Commando, Ikari vous manquaient? Cela tombe bien, reprenez le béret vert car des missions retro vous attendent! A l’assaut!

Merci à Reset Games LTD qui nous a gratuitement fourni une copie du jeu afin d’en faire la couverture médiatique et le test. L’éditeur/développeur nous autorise par conséquent à diffuser et/ou utiliser des extraits du jeu pour nos besoins de production et n’intervient d’aucune façon dans l’attribution de la note finale. #Article13Free

Je vous parle d’un temps…

Rappelez-vous ce temps bénit des dieux, cette époque où chaque joueur trainait dans ces salles enfumées pleines d’écrans d’arcade où une délicieuse cacophonie de musique et de « Bips » régnaient. Ceux qui n’ont pas vécu cette singulière époque, les racines du monde des jeux vidéo, auront du mal à comprendre l’effet que peut avoir un titre comme Machine Gun Fury en 2022.

En effet, dans les années 80, l’âge de l’arcade à fait naitre des jeux merveilleux en rapport avec un autre media en plein âge d’or lui aussi : le cinéma. Des jeux de guerre apparurent par dizaine pour nous faire vivre des moments haletants tels que ceux vus au cinéma dans les films d’action devenus cultes ou kitchs aujourd’hui. Peu importe, dans ce temps-là, nous rêvions que d’une chose : en découdre avec ces gros boutons jaunes et ce joystick rouge, quitte à perdre de (très) nombreuses pièces en retour… C’est sûr, tous ces jeux nous avaient fait perdre un peu la tête et ils même finirent même pas s’ancrer dans nos gènes par la même occasion. Dans un monde où l’IA, le DLSS, le online et autres artefacts vidéoludiques règnent sans partage désormais, cette esprit « arcade » arrive étonnamment à survivre. Certes, il est petit, presque invisible, mais encore là, vivace et résilient.

Un hommage fidèle 

Quelques titres prêtent hommage régulièrement à cette époque antique des jeux. Nous avions test Mission 1985 il y a un an et c’est le tour à Machine Gun Fury de tenter de nous faire frissonner à nouveau. Machine Gun Fury a été réalisé par le tout petit studio Reset Games qui se compose de trois personnes, c’est tout dire.

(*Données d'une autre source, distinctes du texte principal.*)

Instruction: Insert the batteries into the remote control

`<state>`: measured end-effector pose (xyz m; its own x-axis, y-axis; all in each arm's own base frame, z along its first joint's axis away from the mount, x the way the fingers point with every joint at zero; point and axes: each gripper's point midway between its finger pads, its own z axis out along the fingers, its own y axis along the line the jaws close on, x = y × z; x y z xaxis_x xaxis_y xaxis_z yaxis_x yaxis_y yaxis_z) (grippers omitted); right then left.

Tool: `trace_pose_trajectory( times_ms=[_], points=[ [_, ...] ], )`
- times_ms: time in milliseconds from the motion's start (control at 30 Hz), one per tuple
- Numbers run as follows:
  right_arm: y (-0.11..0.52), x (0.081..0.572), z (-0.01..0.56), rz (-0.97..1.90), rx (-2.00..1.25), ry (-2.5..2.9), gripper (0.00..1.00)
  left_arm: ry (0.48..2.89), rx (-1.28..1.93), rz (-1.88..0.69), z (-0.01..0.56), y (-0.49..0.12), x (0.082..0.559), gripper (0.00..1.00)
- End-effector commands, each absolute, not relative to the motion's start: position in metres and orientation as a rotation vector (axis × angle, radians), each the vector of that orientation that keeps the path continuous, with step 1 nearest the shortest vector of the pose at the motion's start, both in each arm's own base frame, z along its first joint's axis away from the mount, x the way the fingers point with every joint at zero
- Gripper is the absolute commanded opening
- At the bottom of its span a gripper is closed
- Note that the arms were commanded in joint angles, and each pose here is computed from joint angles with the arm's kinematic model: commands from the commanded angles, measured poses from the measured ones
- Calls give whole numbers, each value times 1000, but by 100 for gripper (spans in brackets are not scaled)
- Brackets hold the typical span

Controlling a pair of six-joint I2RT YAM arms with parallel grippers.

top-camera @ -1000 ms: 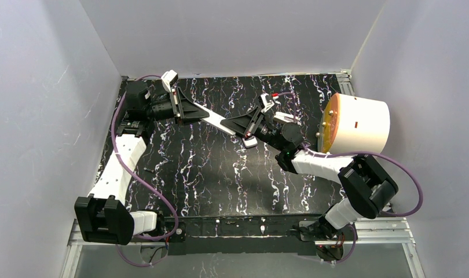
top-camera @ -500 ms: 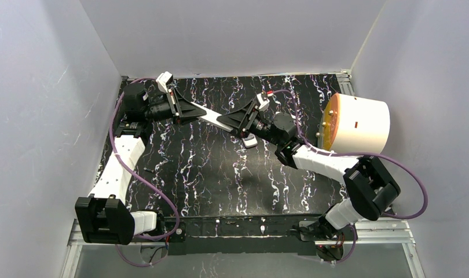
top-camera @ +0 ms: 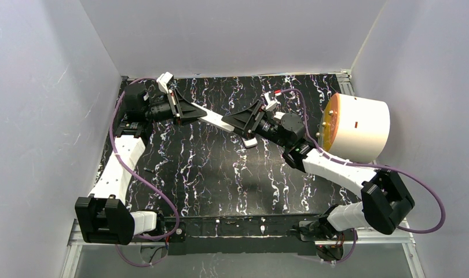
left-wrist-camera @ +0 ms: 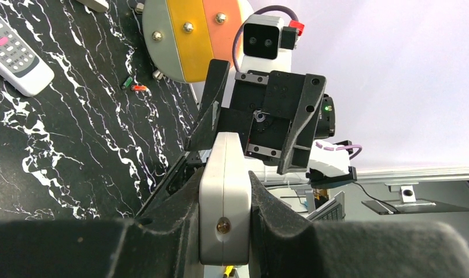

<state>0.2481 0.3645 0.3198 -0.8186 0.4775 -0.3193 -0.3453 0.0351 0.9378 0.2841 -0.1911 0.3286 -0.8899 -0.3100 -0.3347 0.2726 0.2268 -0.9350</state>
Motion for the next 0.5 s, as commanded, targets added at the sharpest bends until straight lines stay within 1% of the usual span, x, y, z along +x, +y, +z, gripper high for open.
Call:
trace_pose_trajectory(
  times_ms=[0,167,300,400,467],
  points=[
    [356,250,317,1778,143,1762,87,2041,0,-1682,331,-191,283,0],
    [343,254,298,1639,189,1836,80,2034,-1,-1670,332,-190,286,0],
    [335,256,294,1545,187,1866,75,2056,-11,-1652,328,-189,285,0],
    [335,256,292,1526,183,1891,67,2060,-10,-1639,325,-189,285,0],
    [337,255,293,1541,173,1901,61,2061,-9,-1630,324,-188,285,0]
  ],
)
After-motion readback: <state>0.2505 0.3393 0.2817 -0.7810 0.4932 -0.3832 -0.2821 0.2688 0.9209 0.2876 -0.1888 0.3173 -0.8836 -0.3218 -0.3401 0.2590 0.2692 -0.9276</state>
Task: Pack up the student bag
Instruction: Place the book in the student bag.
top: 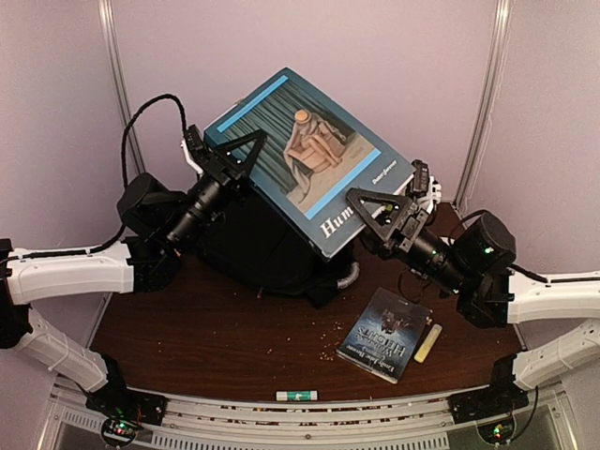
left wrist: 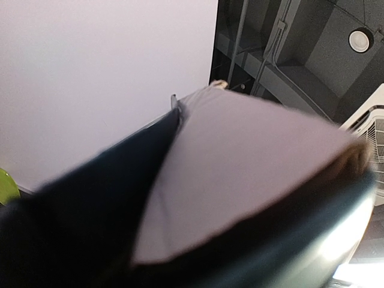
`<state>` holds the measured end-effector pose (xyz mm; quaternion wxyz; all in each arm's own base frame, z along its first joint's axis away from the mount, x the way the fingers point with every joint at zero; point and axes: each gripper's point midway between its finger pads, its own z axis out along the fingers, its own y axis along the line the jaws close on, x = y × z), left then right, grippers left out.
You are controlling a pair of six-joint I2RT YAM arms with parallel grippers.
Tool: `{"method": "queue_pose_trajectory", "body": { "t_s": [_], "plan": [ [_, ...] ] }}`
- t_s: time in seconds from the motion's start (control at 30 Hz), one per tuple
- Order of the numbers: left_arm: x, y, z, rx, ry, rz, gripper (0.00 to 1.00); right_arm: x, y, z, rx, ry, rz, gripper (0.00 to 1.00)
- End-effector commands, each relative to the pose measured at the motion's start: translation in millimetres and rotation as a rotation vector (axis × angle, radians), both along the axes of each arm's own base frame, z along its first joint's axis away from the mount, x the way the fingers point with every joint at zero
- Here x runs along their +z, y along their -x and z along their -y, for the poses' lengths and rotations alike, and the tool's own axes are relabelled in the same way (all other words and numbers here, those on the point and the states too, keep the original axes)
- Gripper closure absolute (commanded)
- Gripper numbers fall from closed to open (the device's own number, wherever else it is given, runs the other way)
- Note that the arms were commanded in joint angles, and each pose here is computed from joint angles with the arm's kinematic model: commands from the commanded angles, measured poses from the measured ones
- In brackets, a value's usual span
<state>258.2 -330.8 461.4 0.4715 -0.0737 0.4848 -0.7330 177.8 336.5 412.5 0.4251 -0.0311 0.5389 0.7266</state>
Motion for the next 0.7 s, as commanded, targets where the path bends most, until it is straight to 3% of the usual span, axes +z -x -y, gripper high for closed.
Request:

Ce titre fait partie des indés mais plus que ça, ce jeu c’est comme du fait main, c’est l’artisanat du jeu.

C’est en cela qu’il va détourner l’œil de certains membres de notre équipe avec intérêt et envies à peine dissimulée. Les graphismes sont une merveille du genre… d’un autre temps. Pas de chichi, l’esprit est là et bien là. Celui que l’on pouvait voir sur les bornes d’Ikari Warrior ou Mercs de Capcom. Ce flashback n’est pas innocent et fait vibrer les fameux gènes modifiés par cette époque pas tout à fait oubliée.

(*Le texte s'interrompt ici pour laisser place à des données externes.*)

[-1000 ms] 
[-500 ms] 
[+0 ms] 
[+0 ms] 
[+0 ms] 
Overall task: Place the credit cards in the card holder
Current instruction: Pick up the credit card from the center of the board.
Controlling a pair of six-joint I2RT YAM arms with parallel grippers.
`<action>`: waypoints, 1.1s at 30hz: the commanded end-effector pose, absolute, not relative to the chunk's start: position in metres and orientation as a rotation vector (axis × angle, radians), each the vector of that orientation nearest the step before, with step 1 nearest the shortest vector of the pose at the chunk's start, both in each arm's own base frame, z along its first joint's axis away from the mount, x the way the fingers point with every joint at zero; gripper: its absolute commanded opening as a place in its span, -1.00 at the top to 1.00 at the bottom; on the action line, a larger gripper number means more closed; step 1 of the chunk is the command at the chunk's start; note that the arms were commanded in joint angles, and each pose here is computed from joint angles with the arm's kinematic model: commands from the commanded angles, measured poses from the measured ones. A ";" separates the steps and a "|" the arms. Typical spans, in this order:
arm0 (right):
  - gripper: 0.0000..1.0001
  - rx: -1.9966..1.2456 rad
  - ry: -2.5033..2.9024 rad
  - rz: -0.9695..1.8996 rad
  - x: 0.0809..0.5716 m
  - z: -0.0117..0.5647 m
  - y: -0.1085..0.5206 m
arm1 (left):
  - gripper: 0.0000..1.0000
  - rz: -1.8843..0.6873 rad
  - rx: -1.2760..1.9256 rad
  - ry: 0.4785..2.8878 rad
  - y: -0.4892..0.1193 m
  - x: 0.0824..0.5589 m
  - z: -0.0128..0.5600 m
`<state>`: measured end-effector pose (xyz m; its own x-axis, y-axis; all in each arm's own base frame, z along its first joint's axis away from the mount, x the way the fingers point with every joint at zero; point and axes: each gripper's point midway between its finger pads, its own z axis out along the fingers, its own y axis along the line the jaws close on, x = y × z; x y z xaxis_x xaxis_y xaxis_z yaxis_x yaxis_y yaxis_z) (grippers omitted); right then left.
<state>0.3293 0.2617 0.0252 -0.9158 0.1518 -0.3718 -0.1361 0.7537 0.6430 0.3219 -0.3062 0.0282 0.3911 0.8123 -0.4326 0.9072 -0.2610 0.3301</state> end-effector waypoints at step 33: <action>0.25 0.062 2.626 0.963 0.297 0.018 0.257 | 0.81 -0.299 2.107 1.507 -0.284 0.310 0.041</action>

Animation, couleurs, simplicité ont été maitrisées et on sent que la passion est passée par là. Mais ce frémissement ne pourra se ressentir que sur les vieilles peaux ou presque, celles qui déambulaient, il y a fort longtemps maintenant, dans lesdites salles d’arcade qui ont presque toutes fermé depuis. Coté son, le jeu a été bichonné. Chaque note, chaque rythme renvoie à ce qui se faisait de mieux à l’époque et qui participait à notre addiction ! Des musiques d’action, inspirées, ah ça oui, les p’tits gars de Reset ont fait du bon boulot. L’intention y est et le résultat aussi.

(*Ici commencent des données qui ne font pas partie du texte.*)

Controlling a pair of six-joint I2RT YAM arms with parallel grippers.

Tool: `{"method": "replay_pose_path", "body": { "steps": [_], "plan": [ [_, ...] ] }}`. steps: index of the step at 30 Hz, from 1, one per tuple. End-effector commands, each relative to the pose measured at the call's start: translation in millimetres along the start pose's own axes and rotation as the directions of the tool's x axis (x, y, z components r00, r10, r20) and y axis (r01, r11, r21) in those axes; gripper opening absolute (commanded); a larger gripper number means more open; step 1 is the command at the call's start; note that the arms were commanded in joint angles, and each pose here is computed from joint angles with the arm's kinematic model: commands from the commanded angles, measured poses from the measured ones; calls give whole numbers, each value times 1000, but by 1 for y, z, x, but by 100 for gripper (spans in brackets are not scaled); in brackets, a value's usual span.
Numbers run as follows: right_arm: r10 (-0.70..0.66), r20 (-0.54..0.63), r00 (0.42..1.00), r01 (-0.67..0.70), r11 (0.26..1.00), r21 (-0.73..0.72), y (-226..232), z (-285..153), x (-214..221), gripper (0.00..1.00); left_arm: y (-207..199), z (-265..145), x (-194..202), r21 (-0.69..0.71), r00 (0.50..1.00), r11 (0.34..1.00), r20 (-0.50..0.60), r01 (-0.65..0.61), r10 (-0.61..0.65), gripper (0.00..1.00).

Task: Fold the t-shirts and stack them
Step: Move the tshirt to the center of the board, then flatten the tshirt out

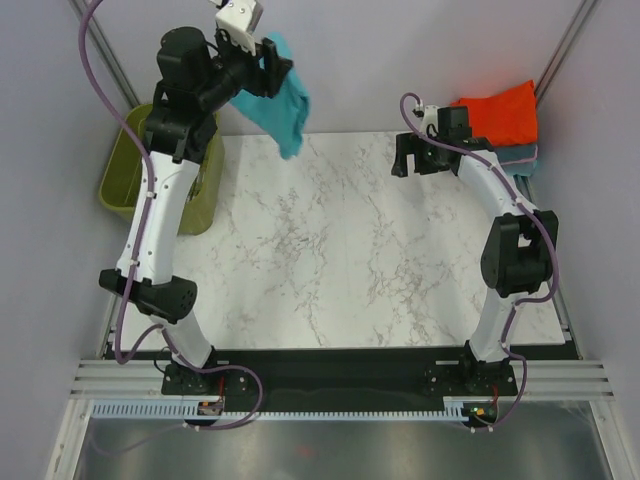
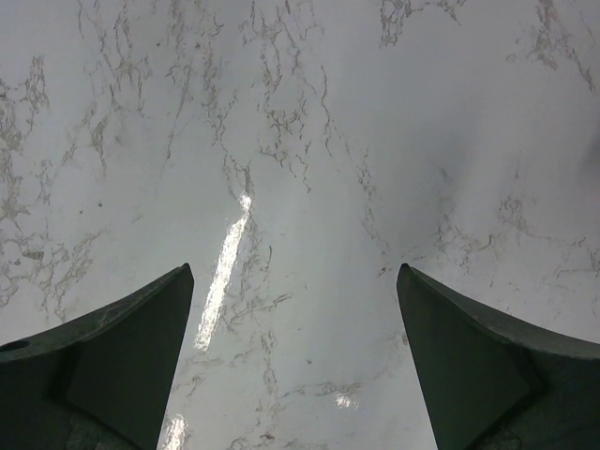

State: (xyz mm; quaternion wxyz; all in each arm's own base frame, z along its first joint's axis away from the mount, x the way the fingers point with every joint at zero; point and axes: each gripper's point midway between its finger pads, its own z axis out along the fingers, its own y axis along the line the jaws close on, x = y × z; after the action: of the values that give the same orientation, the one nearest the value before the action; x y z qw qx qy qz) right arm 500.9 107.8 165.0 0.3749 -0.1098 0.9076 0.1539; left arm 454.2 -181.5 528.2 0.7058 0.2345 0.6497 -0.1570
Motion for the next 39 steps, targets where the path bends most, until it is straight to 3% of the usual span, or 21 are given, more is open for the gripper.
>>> {"method": "replay_pose_path", "body": {
  "steps": [1, 6, 10, 15, 25, 39],
  "plan": [
    [-24, 70, 997, 25, 1000, -18, 8, -4, -25, 98, -4, 8, 12, -13, 1000, 1000, -19, 5, -5, 91],
    [-42, 78, 996, 40, 999, 28, 0, -8, -28, 98, 29, 6, 85, -167, 980, 986, -197, 2, -35, 97],
    [-39, 72, 997, 38, 999, 12, 2, -4, -26, 98, 33, -3, 216, -120, 864, 990, -489, 70, -120, 94],
    [-30, 68, 997, 31, 999, -9, 4, -2, -26, 98, 35, -6, 306, -98, 750, 985, -639, 141, -171, 92],
    [-59, 51, 997, 61, 998, -33, 9, -5, -19, 98, 86, 2, 382, -192, 662, 969, -708, 156, -247, 91],
    [-100, 21, 995, 100, 995, -3, 4, -1, -11, 98, 191, 8, 421, -354, 675, 935, -690, 0, -261, 93]
  ]
}}
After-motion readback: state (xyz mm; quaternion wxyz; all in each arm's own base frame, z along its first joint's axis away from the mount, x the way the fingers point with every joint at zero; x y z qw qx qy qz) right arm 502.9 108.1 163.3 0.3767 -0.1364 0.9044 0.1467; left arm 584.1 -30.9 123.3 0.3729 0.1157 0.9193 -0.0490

De classique et un soupçon de nouveauté

Mais au-delà du flashback, au-delà du couloir du temps qui n’en finit pas, arrêtons-nous malgré tout un peu pour savoir si ce jeu, artistiquement pertinent soit-il, apporte un peu de nouveautés. Après une cinématique des plus simplistes, similaire à ce qui se faisait à l’époque, nous découvrons deux modes de jeu. Le premier est porté sur l’arcade. Néanmoins la difficulté pourra être réglable. Après tout, il y a bien longtemps que nous ne nous sommes pas entrainés sur ces vieux jeux. Le deuxième mode est le mode Standard. Dans celui-ci, il n’est pas question de changer de mode de difficulté. Toutefois, il est possible de conserver sa progression. Pas très « arcade » mais intéressant.

A coté de cela il y a les personnages, et Reset Games s’est montré généreux. Trois personnages, tous plus caricaturaux, ont néanmoins chacun des aptitudes différentes permettant de progresser dans le jeu. La belle plante blonde et athlétique ira très vite, très agile, là ou Floyd au contraire trainera ses muscles avec beaucoup de peine. Le « Rambo de service », notre personnage intermédiaire, sera souvent le plus complet pour franchir les zones.

D’ailleurs on compte huit zones assez variées. Mais les paysages importent peu car une foule d’ennemies vous y attendent. Cela ira du trouffion de base à la fine fleur dotée d’un lance flamme. Courant vers vous ou retranchés dans des miradors, les ennemies ne vous laisseront pas une seconde de répit et il y aura décidément fort à faire pour les abattre ou même les éviter. Heureusement vous ne serez pas seul. Quelques véhicules vous aideront mais attention même les chars d’assaut ne sont pas invincibles. Il ne s’agit pas de foncer dans le tas comme dans un bon vieux film de Stallone. Mais plutôt d’avancer pas à pas pour liquider et nettoyer l’écran à chaque coup. D’autant plus que les ennemis ont la bonne idée de ne pas réapparaitre sans cesse comme à une
autre époque que l’on préfère oublier sur ce point.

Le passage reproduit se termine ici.